WHAT IS EXPECTED.
Whenever a line in the material below includes "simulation", copy that line.
_ _ _ _ _
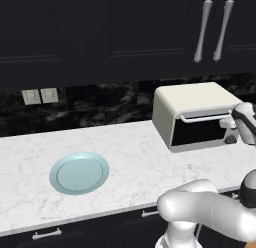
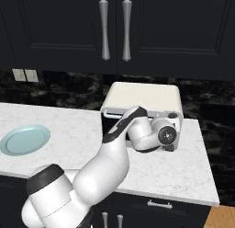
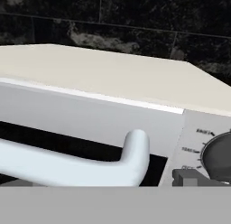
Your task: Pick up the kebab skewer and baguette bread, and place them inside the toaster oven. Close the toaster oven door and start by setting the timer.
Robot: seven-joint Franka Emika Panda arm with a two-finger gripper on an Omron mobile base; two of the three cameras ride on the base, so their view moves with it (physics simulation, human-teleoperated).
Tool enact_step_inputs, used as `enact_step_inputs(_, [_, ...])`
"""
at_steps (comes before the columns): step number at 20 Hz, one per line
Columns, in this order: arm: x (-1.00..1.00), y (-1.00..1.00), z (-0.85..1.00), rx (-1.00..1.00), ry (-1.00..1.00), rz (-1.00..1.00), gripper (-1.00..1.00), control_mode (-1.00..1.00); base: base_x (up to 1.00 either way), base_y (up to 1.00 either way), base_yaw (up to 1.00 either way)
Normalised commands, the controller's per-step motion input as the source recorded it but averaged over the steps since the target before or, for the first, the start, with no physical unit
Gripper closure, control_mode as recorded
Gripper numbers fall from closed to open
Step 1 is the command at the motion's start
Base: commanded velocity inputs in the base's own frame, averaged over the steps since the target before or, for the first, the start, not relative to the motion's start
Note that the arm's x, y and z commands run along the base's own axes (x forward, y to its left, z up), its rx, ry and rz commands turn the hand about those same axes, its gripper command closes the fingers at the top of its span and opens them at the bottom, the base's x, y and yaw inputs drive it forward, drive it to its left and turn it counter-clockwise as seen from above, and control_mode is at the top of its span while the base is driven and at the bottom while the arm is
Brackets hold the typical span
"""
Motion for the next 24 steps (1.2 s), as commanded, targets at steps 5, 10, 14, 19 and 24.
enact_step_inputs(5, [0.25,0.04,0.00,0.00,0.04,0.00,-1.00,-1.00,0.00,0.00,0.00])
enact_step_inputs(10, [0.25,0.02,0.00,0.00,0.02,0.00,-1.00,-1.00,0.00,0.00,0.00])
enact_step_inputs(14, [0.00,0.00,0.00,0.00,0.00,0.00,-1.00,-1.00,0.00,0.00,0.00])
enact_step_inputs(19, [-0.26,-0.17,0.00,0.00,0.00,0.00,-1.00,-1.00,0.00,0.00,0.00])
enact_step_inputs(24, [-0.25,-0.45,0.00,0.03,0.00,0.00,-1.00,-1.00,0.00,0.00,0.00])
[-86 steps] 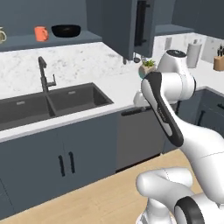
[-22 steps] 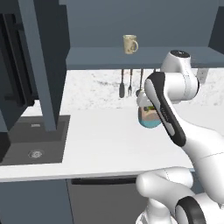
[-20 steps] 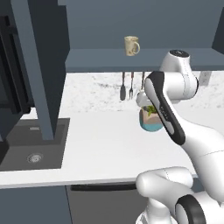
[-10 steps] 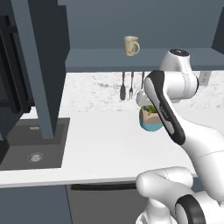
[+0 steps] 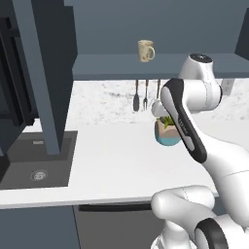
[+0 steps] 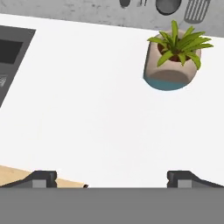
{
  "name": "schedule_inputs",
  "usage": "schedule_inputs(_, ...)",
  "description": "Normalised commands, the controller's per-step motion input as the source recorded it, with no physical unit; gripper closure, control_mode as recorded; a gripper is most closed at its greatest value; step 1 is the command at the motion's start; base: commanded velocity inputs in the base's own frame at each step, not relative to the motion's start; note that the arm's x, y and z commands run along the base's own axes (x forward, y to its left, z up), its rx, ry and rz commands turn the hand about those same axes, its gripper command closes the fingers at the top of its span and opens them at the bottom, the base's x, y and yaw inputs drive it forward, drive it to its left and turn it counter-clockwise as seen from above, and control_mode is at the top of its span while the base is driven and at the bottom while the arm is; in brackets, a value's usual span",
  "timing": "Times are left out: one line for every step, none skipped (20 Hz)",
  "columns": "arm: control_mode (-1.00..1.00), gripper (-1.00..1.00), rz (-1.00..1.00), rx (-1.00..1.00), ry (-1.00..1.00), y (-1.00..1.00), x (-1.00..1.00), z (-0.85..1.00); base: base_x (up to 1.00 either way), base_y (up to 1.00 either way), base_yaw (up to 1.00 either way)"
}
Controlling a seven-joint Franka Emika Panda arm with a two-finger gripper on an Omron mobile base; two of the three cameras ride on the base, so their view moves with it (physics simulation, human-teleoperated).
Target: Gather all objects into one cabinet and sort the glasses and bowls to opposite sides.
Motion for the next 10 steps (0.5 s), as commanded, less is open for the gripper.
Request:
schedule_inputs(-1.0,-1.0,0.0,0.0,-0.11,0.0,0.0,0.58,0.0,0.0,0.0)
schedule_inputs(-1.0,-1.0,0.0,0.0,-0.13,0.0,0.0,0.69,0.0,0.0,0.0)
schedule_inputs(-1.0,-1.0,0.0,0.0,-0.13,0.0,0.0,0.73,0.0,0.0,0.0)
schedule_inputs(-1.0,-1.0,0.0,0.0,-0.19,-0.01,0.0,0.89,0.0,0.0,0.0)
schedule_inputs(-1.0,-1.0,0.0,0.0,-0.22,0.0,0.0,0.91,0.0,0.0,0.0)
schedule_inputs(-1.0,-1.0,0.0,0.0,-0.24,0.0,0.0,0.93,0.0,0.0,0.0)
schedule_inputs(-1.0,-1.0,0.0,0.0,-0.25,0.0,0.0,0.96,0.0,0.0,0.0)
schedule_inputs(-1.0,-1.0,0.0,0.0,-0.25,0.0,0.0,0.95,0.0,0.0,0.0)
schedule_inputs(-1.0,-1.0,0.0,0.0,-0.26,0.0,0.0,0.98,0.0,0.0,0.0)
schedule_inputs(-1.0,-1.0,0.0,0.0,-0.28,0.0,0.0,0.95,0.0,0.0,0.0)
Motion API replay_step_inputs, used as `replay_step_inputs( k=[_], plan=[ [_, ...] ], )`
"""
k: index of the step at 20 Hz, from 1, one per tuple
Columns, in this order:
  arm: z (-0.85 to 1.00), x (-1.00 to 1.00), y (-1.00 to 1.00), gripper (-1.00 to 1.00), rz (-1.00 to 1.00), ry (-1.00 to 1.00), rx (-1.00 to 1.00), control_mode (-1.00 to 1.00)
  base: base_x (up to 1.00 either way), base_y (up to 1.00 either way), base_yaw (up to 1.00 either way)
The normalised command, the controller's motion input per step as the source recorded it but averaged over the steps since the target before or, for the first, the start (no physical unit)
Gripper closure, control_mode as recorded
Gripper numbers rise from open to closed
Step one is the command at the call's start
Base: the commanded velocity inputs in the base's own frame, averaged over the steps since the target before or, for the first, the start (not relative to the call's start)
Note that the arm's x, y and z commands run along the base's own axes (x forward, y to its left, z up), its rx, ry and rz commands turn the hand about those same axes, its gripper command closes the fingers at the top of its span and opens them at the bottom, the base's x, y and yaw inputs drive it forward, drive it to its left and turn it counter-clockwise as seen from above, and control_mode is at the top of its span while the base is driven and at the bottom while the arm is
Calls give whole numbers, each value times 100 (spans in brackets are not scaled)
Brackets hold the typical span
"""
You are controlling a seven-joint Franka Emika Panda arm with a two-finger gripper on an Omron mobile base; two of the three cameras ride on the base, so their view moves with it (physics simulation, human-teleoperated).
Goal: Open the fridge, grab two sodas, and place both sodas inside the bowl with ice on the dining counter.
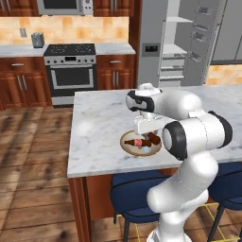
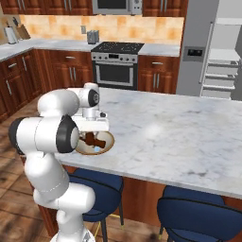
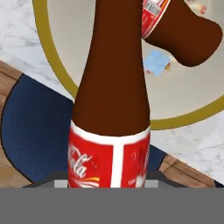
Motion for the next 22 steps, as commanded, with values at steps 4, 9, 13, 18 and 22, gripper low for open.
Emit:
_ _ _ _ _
FINISHED TASK.
Robot: seven-joint Franka Emika Panda arm with a two-finger gripper on an Omron mobile base; two of the three cameras ride on the base, so their view moves with it (physics simulation, human-teleoperated).
Controlling a seven-joint Franka Emika Panda arm with a two-finger gripper on an Omron mobile base; two of the three cameras ride on the base, so their view moves with it (physics simulation, human-teleoperated).
You are controlling a seven-joint Franka Emika Panda arm with a two-finger gripper on an Omron mobile base; two of the three cameras ride on the base, so their view moves with it (physics simulation, human-teleoperated).

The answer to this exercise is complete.